■ Exercise prompt
Count, in the entries below, the lines in which "base" occurs. Give the number, nothing more.
### Input data
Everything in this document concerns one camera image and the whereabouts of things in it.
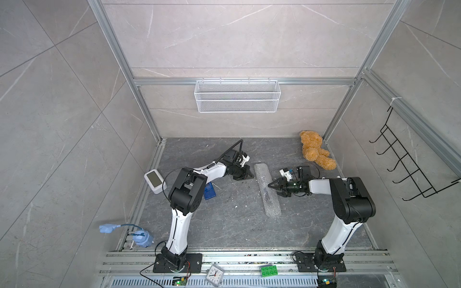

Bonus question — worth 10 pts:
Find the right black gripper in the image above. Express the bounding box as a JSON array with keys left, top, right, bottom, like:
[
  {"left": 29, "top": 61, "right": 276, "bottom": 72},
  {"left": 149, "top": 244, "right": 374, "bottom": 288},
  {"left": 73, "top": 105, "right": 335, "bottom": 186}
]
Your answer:
[{"left": 269, "top": 179, "right": 303, "bottom": 198}]

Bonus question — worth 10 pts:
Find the clear bubble wrap sheet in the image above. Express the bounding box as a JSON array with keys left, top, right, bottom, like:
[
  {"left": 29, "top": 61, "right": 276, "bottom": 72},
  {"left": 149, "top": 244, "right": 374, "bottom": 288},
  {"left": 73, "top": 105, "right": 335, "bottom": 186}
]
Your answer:
[{"left": 254, "top": 163, "right": 282, "bottom": 218}]

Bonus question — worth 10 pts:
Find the blue tape dispenser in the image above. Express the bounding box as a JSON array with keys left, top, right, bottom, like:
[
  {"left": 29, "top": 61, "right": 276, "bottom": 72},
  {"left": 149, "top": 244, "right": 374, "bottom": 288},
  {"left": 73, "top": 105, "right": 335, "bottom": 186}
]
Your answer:
[{"left": 204, "top": 182, "right": 216, "bottom": 200}]

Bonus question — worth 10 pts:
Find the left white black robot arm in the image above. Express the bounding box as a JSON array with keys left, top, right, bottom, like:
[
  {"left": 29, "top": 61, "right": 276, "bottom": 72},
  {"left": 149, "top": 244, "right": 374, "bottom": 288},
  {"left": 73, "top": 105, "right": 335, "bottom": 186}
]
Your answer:
[{"left": 161, "top": 149, "right": 254, "bottom": 271}]

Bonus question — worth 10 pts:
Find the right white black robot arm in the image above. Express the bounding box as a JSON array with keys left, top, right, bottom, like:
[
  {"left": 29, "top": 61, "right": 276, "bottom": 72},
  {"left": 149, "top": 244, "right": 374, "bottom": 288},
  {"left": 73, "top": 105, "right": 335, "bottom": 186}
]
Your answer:
[{"left": 268, "top": 166, "right": 376, "bottom": 272}]

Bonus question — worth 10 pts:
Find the tan teddy bear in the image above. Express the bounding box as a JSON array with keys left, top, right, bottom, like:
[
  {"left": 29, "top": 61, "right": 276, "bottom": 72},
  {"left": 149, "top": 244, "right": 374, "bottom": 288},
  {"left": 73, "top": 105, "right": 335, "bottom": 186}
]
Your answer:
[{"left": 300, "top": 131, "right": 337, "bottom": 170}]

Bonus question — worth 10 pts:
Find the green toy brick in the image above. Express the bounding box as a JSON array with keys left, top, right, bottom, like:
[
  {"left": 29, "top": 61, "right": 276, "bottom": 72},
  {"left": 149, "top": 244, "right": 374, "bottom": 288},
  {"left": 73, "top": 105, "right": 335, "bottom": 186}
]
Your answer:
[{"left": 260, "top": 265, "right": 278, "bottom": 278}]

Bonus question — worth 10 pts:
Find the white digital timer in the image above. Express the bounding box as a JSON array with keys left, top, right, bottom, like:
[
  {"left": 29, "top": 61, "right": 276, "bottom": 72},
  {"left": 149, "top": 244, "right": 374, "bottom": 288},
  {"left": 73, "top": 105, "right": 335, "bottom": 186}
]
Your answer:
[{"left": 144, "top": 169, "right": 167, "bottom": 194}]

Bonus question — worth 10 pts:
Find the small white analog clock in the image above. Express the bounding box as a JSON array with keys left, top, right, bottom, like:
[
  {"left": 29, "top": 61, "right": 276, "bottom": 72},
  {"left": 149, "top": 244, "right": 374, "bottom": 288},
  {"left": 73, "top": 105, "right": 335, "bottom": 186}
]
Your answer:
[{"left": 205, "top": 264, "right": 224, "bottom": 287}]

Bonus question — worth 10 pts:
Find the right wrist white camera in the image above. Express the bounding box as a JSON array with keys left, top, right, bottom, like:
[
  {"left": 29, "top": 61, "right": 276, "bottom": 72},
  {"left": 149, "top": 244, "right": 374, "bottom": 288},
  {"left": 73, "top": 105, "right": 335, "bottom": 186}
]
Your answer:
[{"left": 279, "top": 168, "right": 293, "bottom": 182}]

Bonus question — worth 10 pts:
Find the wrist white camera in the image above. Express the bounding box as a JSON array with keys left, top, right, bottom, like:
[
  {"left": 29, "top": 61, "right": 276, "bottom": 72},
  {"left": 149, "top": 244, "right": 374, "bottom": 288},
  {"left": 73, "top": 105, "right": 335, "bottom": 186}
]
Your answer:
[
  {"left": 279, "top": 168, "right": 293, "bottom": 182},
  {"left": 239, "top": 152, "right": 250, "bottom": 168}
]

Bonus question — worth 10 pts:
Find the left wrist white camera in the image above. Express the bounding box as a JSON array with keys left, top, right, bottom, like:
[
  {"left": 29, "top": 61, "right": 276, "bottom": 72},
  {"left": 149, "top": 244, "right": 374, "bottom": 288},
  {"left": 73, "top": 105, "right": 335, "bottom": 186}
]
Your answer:
[{"left": 239, "top": 152, "right": 250, "bottom": 168}]

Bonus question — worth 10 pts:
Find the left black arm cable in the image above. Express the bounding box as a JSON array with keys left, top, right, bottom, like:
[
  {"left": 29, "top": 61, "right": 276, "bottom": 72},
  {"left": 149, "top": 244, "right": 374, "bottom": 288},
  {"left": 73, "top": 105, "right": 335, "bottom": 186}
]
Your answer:
[{"left": 214, "top": 139, "right": 244, "bottom": 164}]

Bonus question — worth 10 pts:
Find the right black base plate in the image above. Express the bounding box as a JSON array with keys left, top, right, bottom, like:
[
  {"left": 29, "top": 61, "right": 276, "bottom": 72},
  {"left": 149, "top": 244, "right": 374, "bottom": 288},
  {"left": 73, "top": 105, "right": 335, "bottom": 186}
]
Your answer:
[{"left": 292, "top": 252, "right": 347, "bottom": 272}]

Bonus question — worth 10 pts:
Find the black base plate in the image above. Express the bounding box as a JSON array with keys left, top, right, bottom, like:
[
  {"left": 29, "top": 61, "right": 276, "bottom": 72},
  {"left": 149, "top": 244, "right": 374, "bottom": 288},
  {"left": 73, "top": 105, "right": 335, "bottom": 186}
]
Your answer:
[
  {"left": 152, "top": 253, "right": 203, "bottom": 273},
  {"left": 292, "top": 252, "right": 347, "bottom": 272}
]

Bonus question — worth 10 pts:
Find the white wire mesh basket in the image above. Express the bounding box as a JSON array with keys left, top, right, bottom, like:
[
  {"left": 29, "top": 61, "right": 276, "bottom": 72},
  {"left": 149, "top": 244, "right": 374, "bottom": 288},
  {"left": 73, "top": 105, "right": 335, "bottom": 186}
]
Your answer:
[{"left": 194, "top": 80, "right": 282, "bottom": 114}]

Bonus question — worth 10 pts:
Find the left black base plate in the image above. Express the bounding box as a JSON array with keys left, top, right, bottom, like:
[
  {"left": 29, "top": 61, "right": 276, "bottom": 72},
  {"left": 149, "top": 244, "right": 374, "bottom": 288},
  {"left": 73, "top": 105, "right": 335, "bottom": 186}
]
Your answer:
[{"left": 152, "top": 253, "right": 203, "bottom": 273}]

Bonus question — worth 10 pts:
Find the black wire hook rack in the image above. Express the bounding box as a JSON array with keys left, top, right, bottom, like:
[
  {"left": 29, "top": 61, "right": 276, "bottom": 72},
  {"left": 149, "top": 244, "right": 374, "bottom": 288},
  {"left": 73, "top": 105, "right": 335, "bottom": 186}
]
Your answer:
[{"left": 369, "top": 108, "right": 461, "bottom": 202}]

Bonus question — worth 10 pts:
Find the aluminium frame post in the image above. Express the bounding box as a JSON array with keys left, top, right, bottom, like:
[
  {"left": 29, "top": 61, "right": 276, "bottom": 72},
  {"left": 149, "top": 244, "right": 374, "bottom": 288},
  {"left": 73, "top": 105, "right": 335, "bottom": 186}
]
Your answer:
[{"left": 323, "top": 0, "right": 411, "bottom": 142}]
######
■ Finished exercise
3